=== Section Start ===
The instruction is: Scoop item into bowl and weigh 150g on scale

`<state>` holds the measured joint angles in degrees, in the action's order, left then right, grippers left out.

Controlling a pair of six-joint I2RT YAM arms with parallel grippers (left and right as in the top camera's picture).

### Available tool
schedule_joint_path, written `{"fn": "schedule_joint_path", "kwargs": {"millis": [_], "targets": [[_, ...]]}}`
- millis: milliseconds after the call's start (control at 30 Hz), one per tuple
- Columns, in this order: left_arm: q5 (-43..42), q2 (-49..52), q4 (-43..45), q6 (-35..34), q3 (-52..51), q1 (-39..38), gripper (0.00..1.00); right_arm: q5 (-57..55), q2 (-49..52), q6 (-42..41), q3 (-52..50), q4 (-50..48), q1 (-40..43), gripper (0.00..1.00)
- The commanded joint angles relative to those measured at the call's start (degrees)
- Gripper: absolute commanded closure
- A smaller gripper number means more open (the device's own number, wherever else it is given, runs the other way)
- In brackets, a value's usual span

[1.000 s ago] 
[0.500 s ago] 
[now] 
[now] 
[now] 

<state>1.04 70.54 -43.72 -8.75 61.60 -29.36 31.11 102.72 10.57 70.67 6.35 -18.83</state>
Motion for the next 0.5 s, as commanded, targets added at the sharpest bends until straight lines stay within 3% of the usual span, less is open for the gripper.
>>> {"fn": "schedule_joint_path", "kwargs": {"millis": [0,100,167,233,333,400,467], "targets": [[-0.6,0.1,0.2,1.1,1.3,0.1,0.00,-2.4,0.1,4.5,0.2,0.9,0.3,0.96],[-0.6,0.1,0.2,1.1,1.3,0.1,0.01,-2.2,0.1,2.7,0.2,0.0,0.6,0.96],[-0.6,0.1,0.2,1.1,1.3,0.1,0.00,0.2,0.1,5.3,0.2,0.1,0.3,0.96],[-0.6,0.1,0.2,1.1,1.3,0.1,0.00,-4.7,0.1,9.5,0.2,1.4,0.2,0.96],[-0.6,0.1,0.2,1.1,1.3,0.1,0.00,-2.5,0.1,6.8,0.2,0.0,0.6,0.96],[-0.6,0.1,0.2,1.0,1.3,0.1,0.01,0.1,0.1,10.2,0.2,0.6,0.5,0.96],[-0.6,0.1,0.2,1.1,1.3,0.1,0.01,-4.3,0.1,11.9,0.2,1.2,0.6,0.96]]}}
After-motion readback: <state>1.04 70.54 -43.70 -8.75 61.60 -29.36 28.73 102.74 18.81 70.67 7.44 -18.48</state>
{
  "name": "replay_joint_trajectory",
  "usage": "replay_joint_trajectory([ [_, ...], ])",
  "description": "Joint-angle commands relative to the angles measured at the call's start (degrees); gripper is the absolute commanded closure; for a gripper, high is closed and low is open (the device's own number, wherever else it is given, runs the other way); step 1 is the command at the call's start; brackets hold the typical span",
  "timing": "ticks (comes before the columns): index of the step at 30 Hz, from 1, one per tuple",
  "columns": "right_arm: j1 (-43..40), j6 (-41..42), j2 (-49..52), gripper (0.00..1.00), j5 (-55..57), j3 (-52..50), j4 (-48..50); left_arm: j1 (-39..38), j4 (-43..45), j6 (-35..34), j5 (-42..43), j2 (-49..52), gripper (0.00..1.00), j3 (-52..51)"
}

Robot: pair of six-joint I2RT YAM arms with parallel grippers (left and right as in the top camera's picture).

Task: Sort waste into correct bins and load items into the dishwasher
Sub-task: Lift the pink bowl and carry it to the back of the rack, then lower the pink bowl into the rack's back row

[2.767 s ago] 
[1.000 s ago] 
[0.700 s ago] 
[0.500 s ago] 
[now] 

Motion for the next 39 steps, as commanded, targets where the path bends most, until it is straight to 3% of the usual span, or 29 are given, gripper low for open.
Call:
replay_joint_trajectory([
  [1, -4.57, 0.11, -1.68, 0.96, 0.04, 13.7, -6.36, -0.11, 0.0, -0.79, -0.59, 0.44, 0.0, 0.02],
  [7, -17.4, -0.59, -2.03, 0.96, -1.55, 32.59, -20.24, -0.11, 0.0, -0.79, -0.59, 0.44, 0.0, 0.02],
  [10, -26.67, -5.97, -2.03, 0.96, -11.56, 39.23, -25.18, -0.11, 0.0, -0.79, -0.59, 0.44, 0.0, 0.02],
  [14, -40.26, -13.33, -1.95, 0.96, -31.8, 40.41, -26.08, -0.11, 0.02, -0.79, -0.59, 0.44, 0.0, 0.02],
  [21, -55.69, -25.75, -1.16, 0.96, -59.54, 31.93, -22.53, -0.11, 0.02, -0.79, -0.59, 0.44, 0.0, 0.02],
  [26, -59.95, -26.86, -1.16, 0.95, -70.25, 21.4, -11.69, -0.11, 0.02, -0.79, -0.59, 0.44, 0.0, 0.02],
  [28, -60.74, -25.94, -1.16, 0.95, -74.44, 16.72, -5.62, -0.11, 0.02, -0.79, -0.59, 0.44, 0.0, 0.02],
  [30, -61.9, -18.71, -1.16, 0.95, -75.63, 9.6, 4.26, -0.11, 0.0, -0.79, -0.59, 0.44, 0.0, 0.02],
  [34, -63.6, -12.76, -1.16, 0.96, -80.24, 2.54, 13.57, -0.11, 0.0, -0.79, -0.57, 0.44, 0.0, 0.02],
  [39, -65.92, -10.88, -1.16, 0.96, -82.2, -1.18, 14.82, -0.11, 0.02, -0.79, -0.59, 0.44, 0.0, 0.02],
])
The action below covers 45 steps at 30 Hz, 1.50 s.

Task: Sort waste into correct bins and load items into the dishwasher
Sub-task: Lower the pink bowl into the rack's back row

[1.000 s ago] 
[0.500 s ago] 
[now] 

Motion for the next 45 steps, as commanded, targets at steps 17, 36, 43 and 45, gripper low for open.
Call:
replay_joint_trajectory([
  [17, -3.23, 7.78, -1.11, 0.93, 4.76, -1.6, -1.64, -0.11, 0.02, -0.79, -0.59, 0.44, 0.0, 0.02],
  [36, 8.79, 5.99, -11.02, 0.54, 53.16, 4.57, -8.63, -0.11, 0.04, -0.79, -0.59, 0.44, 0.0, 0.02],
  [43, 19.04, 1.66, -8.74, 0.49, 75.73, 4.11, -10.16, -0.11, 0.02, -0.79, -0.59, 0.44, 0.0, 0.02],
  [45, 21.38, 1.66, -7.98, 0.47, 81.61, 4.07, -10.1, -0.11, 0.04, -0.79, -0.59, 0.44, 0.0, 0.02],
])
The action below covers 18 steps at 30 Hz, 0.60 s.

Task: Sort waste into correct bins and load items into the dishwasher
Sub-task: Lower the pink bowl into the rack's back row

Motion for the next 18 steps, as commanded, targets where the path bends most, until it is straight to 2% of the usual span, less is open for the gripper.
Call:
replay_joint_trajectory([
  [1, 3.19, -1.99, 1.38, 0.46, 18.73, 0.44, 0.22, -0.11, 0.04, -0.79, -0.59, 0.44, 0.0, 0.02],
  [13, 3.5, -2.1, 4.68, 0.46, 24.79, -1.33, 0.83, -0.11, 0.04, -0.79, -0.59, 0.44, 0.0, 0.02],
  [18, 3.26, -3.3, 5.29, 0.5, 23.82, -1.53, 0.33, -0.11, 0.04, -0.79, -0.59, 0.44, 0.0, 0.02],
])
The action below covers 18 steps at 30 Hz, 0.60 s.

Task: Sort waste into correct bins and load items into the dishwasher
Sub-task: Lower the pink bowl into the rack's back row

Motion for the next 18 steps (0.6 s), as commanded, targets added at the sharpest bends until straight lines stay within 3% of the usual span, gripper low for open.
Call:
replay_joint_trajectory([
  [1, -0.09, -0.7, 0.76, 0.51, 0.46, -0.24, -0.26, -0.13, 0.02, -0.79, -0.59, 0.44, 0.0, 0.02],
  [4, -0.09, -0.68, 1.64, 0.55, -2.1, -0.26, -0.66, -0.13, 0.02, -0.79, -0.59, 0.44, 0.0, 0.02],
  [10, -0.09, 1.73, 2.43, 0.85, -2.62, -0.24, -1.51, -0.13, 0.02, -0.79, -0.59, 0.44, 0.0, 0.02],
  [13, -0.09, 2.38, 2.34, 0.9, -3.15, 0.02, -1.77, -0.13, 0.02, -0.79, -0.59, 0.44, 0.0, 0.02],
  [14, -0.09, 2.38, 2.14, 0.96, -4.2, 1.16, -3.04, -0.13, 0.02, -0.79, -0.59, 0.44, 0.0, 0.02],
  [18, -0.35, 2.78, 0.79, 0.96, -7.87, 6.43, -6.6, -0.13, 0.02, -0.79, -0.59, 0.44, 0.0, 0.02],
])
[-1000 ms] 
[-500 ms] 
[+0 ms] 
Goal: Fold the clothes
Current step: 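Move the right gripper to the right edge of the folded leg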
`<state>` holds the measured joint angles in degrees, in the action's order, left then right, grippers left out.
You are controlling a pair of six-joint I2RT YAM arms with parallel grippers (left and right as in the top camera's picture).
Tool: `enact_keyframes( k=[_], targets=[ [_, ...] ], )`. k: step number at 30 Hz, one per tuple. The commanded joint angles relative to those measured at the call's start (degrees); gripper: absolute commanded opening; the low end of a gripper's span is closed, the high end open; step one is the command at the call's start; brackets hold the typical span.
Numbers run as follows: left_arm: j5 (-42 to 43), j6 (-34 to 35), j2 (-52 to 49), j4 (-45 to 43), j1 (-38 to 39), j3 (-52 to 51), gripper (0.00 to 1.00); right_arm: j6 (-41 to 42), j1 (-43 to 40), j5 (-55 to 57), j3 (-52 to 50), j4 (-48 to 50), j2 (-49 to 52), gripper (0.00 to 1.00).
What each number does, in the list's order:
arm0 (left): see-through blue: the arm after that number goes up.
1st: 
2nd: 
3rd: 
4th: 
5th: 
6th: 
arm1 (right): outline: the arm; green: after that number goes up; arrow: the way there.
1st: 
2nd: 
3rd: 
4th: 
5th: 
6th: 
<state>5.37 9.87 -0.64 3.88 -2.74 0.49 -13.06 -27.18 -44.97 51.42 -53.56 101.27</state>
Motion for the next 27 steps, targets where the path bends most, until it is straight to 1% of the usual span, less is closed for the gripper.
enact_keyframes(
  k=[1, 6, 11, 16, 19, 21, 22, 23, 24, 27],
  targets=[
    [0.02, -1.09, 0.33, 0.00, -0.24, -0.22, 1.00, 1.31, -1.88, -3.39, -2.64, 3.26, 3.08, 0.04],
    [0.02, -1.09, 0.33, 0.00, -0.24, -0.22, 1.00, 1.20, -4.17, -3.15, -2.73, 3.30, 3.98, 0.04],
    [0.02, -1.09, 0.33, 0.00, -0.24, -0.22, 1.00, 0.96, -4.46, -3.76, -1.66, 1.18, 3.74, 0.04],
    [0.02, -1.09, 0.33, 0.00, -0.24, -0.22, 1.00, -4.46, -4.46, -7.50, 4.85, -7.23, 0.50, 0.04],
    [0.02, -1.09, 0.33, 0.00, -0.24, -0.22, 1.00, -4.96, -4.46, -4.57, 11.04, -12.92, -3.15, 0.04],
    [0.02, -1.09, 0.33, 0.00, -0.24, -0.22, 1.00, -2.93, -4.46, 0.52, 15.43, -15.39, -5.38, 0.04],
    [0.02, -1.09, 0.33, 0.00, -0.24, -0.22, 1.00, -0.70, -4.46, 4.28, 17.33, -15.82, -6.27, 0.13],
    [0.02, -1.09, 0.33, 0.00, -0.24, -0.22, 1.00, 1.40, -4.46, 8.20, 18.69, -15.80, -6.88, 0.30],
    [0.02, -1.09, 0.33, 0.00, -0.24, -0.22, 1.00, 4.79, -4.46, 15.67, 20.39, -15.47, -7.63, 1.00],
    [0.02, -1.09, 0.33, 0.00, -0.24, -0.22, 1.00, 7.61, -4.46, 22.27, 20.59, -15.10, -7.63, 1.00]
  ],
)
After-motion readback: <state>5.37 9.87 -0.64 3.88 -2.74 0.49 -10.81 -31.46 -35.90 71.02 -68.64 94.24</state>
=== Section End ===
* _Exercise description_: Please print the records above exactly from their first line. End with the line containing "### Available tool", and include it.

* _Answer to this exercise_:
The instruction is: Scoop item into bowl and weigh 150g on scale

`<state>` holds the measured joint angles in degrees, in the action's order, left then right, grippers left out.

Controlling a pair of six-joint I2RT YAM arms with parallel grippers (left and right as in the top camera's picture).

### Available tool

This exercise requires no additional answer.